WHAT IS NEEDED: Write out the listing below from the line containing "195), (394, 105)]]" to its last line, unaltered, ends included.

DATA UNDER STUDY:
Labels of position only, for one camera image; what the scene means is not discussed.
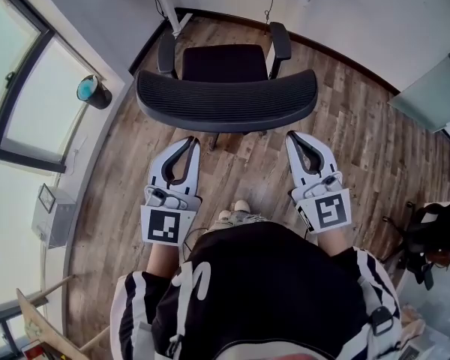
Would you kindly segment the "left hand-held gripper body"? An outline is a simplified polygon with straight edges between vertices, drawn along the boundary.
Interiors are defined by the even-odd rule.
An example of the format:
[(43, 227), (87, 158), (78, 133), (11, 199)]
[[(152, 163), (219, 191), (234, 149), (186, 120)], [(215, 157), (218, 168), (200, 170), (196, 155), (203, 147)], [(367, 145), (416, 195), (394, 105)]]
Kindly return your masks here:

ANSWER BOX:
[[(152, 163), (219, 191), (234, 149), (186, 120)], [(215, 157), (218, 168), (200, 170), (196, 155), (203, 147)], [(367, 145), (416, 195), (394, 105)]]
Kindly return your masks here:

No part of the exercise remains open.